Hacking seems to be on the rise recently so here are a few things to do that will make your WordPress site more secure and some steps to take if the dratted beasts have got to you.
Trouble can start at home so do a full scan of your computer. Avira is a free tool if you haven’t got one installed yet.
Strengthen all the passwords associated such as:
MySQL database [Note: You MUST change the password in your wp-config.php file to match your new database password or your site will stop working. You can find the file on your server via FTP .]
Did you ask your host if other sites on your server are being effected? It may not help but at least you will understand whether it’s a broader issue that your host is also addressing.
Your hosting package probably comes with a backup for the last couple of days, if you have been hacked it may be advisable to roll back to a previous backup of your site and then strengthen you security.

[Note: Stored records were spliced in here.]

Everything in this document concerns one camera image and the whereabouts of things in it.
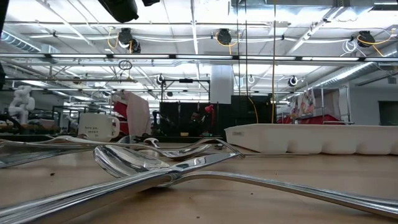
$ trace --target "white mug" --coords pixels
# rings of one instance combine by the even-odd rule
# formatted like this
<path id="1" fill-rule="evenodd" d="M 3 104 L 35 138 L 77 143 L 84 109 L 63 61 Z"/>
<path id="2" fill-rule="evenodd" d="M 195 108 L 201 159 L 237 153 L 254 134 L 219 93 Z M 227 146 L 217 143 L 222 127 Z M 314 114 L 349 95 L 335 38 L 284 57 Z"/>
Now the white mug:
<path id="1" fill-rule="evenodd" d="M 109 142 L 119 136 L 120 122 L 117 118 L 106 114 L 82 113 L 79 120 L 78 134 L 86 134 L 88 140 Z"/>

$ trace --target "table surface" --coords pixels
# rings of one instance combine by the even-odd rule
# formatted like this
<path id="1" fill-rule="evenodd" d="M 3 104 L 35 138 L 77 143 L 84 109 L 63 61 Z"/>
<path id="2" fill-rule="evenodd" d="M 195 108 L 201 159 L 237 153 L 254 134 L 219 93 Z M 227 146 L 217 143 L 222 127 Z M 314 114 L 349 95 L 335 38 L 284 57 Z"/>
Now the table surface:
<path id="1" fill-rule="evenodd" d="M 398 199 L 397 156 L 247 156 L 203 170 L 235 172 Z M 81 152 L 0 169 L 0 205 L 114 180 Z M 67 223 L 396 223 L 352 208 L 226 180 L 149 189 Z"/>

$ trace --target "yellow cable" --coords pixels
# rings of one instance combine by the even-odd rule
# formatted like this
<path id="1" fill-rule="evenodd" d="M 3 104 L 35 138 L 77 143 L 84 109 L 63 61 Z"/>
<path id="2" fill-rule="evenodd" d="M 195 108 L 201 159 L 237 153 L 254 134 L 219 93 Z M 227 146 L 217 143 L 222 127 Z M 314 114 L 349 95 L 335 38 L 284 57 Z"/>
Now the yellow cable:
<path id="1" fill-rule="evenodd" d="M 250 102 L 251 102 L 251 104 L 253 104 L 253 107 L 254 107 L 254 113 L 256 114 L 256 121 L 257 121 L 257 124 L 259 123 L 259 117 L 258 117 L 258 115 L 257 115 L 257 109 L 256 109 L 256 106 L 255 106 L 255 104 L 254 104 L 254 102 L 250 99 L 250 96 L 248 96 L 248 98 L 249 98 L 249 100 L 250 100 Z"/>
<path id="2" fill-rule="evenodd" d="M 116 45 L 113 47 L 113 46 L 111 45 L 111 42 L 109 41 L 109 38 L 111 37 L 111 31 L 112 31 L 112 29 L 109 29 L 109 33 L 108 33 L 108 45 L 109 45 L 110 48 L 115 49 L 116 47 L 118 47 L 119 33 L 118 33 L 118 35 L 116 36 Z"/>
<path id="3" fill-rule="evenodd" d="M 375 45 L 373 45 L 373 48 L 379 53 L 379 55 L 381 55 L 382 57 L 384 57 L 384 55 L 380 52 L 379 49 L 377 49 L 377 47 Z"/>
<path id="4" fill-rule="evenodd" d="M 362 43 L 364 43 L 364 44 L 377 45 L 377 44 L 383 44 L 383 43 L 385 43 L 385 42 L 391 40 L 392 34 L 393 34 L 393 33 L 394 33 L 394 30 L 391 30 L 391 35 L 390 35 L 390 37 L 389 37 L 387 40 L 383 40 L 383 41 L 381 41 L 381 42 L 376 42 L 376 43 L 370 43 L 370 42 L 366 42 L 366 41 L 361 40 L 361 39 L 359 38 L 359 37 L 361 37 L 361 34 L 359 34 L 356 38 L 357 38 L 360 42 L 362 42 Z"/>
<path id="5" fill-rule="evenodd" d="M 218 41 L 217 37 L 218 37 L 218 32 L 216 33 L 217 43 L 220 44 L 221 46 L 229 47 L 229 54 L 231 55 L 232 54 L 231 47 L 235 46 L 239 42 L 240 34 L 238 34 L 238 41 L 236 41 L 234 44 L 229 44 L 229 45 L 222 44 L 220 41 Z"/>
<path id="6" fill-rule="evenodd" d="M 131 47 L 132 47 L 132 40 L 130 40 L 130 54 L 132 54 Z"/>
<path id="7" fill-rule="evenodd" d="M 276 0 L 274 0 L 274 56 L 272 58 L 272 113 L 271 113 L 271 124 L 274 124 L 274 116 L 275 116 L 275 52 L 276 52 Z"/>

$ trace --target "white robot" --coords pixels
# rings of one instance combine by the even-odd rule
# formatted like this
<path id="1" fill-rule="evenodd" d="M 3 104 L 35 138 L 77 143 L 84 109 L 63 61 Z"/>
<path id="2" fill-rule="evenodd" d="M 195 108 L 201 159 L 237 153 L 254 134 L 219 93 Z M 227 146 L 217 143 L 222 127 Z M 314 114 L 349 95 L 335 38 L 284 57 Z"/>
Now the white robot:
<path id="1" fill-rule="evenodd" d="M 31 86 L 19 86 L 14 92 L 14 99 L 8 107 L 11 116 L 20 115 L 19 123 L 21 124 L 26 124 L 29 111 L 35 109 L 35 99 L 30 97 L 31 91 Z"/>

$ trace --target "white plastic tray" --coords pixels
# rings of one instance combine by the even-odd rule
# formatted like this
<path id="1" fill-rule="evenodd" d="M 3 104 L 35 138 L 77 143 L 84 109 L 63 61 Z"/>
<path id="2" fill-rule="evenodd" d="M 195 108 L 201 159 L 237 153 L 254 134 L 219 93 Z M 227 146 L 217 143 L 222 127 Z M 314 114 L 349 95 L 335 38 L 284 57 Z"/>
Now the white plastic tray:
<path id="1" fill-rule="evenodd" d="M 228 143 L 265 154 L 398 154 L 398 127 L 248 124 L 225 131 Z"/>

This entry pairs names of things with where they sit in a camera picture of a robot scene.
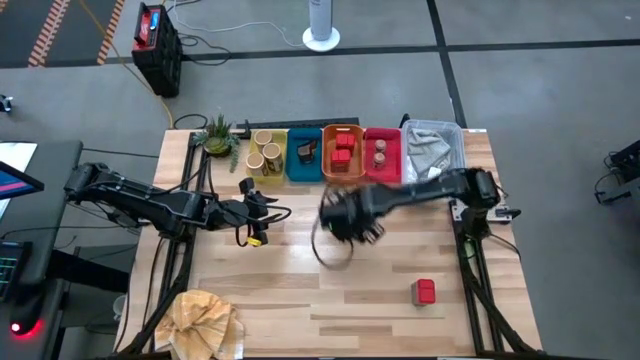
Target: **potted plant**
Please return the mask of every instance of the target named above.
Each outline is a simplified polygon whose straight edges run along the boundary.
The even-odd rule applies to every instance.
[[[212,119],[210,125],[196,135],[196,143],[202,145],[209,155],[224,158],[231,155],[230,172],[238,166],[240,156],[240,139],[232,134],[231,124],[224,121],[224,115],[218,115],[218,121]]]

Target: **computer monitor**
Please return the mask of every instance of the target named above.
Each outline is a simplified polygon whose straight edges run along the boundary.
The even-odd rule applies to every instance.
[[[0,161],[0,200],[44,190],[44,184]]]

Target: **red block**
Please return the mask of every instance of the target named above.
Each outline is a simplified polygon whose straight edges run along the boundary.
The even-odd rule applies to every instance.
[[[436,284],[431,279],[419,279],[411,285],[411,294],[416,306],[435,304]]]
[[[356,137],[352,134],[338,134],[336,135],[336,148],[347,149],[353,151],[356,146]]]
[[[351,152],[346,149],[334,150],[331,153],[331,170],[335,172],[349,171]]]

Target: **black box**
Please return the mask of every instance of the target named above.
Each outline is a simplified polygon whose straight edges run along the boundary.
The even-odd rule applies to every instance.
[[[180,92],[182,43],[162,5],[140,3],[131,56],[156,95]]]

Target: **gray towel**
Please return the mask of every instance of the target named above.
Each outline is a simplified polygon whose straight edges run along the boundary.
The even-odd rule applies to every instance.
[[[450,165],[451,147],[435,131],[411,129],[407,152],[418,175],[418,180],[426,180],[432,167],[446,170]]]

UPDATE WORDPRESS CORE AND THEMES/PLUGINS
Make sure that your version of WordPress is always up to date as they often package in security updates to match the changing environment. Good quality themes and plugins usually issue a new version to match an updated WordPress within a few days and you may decide to wait until that has happened. Some plugins are so simple that they rarely need updates though.
PLUGINS & THEMES
Occasionally, even extremely popular premium themes/plugins will have an unexpected security flaw. In which case, it’ll most likely be big news in the WordPress blogosphere in short order so check the WordPress plugin page and Google the names for news.
CHECK YOUR LOG
If you have been hacked, one place to start looking to see how they got in is through your website logs. You can find these on your server’s root directory with an FTP tool such as FileZilla. Open the access_log file for the time period you want to check and note the POST entries. This records access to your site – are the IP addresses all yours? What were they accessing?
Backup your site so that you can restore it to a previous version if something catastrophic happens. Check out tools like VaultPress made by Automattic who also make WordPress.